EXERCISE DESCRIPTION: Give the data below again exactly as written, without its pictures.

++++++

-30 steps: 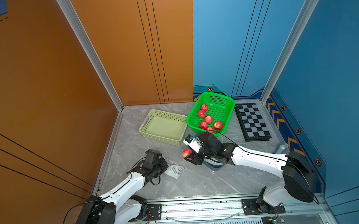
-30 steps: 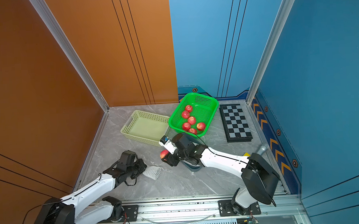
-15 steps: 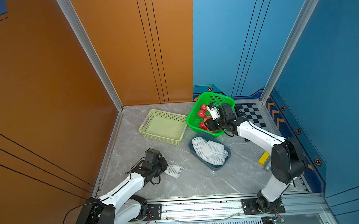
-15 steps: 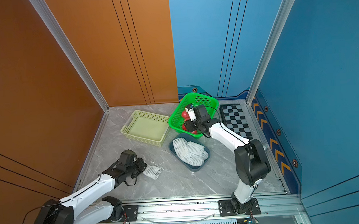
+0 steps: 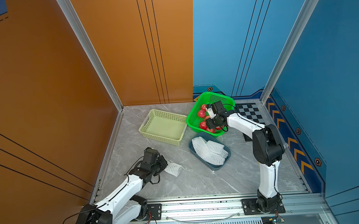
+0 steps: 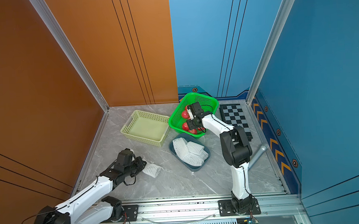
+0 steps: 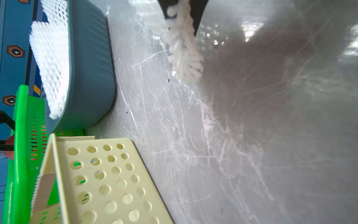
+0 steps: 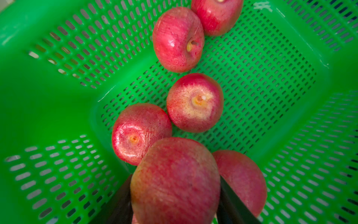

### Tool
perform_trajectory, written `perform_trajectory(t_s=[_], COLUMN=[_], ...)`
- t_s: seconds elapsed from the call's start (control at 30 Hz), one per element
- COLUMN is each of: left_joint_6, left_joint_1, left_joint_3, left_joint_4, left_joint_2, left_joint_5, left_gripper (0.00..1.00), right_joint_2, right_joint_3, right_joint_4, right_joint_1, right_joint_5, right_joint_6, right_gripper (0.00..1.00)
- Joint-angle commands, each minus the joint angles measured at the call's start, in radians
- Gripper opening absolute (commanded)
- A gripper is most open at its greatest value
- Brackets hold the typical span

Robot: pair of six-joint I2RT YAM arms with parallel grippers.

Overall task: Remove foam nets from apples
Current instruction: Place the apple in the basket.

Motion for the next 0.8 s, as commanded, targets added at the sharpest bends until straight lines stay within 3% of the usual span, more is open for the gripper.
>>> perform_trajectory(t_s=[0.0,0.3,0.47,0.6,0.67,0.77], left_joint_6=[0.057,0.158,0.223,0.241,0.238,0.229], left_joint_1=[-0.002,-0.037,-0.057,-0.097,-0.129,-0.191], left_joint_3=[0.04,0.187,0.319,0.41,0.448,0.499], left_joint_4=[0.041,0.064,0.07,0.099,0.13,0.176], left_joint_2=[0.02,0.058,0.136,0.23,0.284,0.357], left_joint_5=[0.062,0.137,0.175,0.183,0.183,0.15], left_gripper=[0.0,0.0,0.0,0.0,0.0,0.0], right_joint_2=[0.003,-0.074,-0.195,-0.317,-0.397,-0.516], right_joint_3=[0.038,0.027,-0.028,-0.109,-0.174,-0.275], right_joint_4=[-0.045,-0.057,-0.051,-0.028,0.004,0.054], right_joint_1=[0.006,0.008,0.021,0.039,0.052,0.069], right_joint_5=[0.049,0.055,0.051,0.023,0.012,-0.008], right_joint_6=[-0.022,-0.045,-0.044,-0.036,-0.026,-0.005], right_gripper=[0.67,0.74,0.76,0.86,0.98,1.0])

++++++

OUTPUT BELOW:
-30 steps: 
-30 steps: 
-15 steps: 
-15 steps: 
+0 steps: 
+0 steps: 
+0 steps: 
+0 steps: 

### Tool
perform_trajectory, written `perform_trajectory(t_s=[_], COLUMN=[_], ...)`
- t_s: seconds elapsed from the call's start (control at 30 Hz), one per element
- COLUMN is each of: left_joint_6, left_joint_1, left_joint_3, left_joint_4, left_joint_2, left_joint_5, left_gripper (0.00..1.00), right_joint_2, right_joint_3, right_joint_4, right_joint_1, right_joint_5, right_joint_6, right_gripper (0.00..1.00)
- Joint-angle commands, each minus the joint angles measured at the call's start, in radians
- Gripper opening absolute (commanded)
- A gripper is most open at its greatest value
- Brackets hold the typical span

Robot: pair of six-joint I2RT YAM arms with parallel grippers.

Overall task: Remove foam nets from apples
Current instruction: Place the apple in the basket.

Motion for the next 0.8 s, as commanded, targets added at the sharpest bends until straight lines stay within 3% of the usual span, more is open for the gripper.
>>> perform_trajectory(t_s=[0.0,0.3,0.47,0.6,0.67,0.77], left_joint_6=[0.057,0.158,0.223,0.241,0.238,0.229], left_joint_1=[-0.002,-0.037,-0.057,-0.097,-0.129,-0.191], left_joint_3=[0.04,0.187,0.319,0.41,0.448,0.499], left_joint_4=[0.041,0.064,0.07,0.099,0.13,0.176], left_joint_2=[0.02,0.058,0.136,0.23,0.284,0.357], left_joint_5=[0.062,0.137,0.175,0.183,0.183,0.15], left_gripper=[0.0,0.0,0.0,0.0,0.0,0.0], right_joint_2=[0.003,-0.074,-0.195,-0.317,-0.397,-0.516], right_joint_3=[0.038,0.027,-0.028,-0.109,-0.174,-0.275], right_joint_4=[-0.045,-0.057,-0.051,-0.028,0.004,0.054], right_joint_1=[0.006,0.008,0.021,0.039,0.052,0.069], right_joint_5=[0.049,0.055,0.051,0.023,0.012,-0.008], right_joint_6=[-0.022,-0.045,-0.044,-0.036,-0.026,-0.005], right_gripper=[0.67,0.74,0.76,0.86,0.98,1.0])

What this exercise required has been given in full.